Flora and fauna populate the lyrical essays in The Land is Holy, where natural life is used to glean respite, healing, and stubborn lessons on survival.

Home has meant many different things to noam keim. Born a Queer Arab Jew in a settler family in Occupied Palestine, raised in the cobblestone streets of Mulhouse, France; a lifetime of escape across Europe, the foothills of Himalayas in Nepal, Bangkok, and then the makings of a chosen family on Occupied Lenape Land, known as Philadelphia. Through it all, the memory of one’s homes, the persistence of kin persecuted across timelines, their complicity in settler colonialism, and a dogged disavowal of inherited trauma. In this staunchly anti-zionist and abolitionist project, the author considers the wounds of diaspora ache by turning to the fierce primal inhabitants of their lineage for answers.
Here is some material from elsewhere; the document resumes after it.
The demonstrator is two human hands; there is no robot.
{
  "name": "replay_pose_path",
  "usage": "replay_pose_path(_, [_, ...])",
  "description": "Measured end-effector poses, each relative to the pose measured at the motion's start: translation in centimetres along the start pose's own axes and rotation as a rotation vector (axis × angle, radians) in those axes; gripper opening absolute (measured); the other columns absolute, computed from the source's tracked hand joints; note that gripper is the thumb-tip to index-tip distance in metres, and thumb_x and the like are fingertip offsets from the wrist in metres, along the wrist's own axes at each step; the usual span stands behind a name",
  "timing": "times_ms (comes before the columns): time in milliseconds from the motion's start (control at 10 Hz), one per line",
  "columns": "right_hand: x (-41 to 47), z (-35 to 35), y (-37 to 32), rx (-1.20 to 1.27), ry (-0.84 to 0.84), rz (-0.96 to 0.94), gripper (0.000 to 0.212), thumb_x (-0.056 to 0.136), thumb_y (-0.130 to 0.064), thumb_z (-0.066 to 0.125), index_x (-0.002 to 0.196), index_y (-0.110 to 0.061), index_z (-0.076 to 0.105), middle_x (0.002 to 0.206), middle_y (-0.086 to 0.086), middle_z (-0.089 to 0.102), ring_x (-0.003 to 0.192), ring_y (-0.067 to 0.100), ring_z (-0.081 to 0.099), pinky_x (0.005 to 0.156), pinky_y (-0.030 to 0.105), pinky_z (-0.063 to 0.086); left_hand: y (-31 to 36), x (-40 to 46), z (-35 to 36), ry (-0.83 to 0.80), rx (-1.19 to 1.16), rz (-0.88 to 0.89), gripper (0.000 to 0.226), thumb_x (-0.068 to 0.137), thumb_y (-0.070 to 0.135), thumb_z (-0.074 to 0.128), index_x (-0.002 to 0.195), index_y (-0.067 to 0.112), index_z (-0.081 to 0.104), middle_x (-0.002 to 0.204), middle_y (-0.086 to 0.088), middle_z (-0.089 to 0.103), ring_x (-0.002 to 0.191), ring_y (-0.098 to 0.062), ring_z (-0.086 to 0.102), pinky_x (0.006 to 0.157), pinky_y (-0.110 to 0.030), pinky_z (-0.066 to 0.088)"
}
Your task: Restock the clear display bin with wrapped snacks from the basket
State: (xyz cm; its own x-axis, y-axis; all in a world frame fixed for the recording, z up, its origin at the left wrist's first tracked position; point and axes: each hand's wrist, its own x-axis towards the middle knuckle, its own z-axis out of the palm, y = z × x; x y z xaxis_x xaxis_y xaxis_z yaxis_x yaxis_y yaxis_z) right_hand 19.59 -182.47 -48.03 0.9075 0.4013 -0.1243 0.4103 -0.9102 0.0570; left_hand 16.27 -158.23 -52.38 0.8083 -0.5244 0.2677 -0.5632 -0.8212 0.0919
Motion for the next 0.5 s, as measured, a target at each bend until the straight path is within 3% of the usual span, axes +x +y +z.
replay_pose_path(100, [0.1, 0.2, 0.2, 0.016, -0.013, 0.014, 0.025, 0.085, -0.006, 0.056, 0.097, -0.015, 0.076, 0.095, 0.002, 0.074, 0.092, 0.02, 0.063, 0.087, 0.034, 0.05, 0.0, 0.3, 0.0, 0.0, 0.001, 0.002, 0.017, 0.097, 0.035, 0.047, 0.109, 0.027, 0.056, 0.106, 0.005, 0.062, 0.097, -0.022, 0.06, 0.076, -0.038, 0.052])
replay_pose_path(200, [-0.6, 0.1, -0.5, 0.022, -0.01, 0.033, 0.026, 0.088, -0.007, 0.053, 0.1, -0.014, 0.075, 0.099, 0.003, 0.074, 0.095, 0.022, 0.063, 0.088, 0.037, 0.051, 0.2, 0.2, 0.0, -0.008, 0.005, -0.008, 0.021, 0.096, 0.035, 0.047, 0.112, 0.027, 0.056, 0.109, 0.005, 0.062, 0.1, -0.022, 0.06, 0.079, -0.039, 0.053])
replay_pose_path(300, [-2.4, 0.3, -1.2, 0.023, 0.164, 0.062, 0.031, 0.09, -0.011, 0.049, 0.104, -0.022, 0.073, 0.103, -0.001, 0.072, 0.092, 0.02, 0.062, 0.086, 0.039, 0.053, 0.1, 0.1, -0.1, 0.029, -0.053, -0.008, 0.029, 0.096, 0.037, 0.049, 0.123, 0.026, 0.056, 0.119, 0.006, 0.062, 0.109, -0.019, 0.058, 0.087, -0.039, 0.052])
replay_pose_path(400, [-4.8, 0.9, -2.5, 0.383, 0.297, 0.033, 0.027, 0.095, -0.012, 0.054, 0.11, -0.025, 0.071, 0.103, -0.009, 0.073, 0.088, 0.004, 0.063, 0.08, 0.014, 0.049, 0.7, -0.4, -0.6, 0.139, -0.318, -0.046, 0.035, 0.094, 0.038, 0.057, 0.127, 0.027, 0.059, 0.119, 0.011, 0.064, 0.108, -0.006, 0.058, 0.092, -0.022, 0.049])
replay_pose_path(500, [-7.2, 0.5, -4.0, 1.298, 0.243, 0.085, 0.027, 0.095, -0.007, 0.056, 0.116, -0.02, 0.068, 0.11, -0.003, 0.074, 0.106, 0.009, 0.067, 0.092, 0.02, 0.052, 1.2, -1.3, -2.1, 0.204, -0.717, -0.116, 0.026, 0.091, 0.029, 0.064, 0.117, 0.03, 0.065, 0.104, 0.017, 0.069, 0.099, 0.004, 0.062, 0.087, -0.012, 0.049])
The stork in cyclical rotation, the bitter shiba, the prickly sweet Sabra, the blooming Lindens form larger-than-life metaphors in these essays. Surviving through violent crises and cruel political turns of hand, they are the salve to a world that can be possible with nurture. keim writes, “I want to believe that we carry, in our bodies and bones and blood, the particles of the leaves and flowers that saw our lineages past. Kin.” And in turn they urge us to find kinship with the world that wants us alive and buoyant.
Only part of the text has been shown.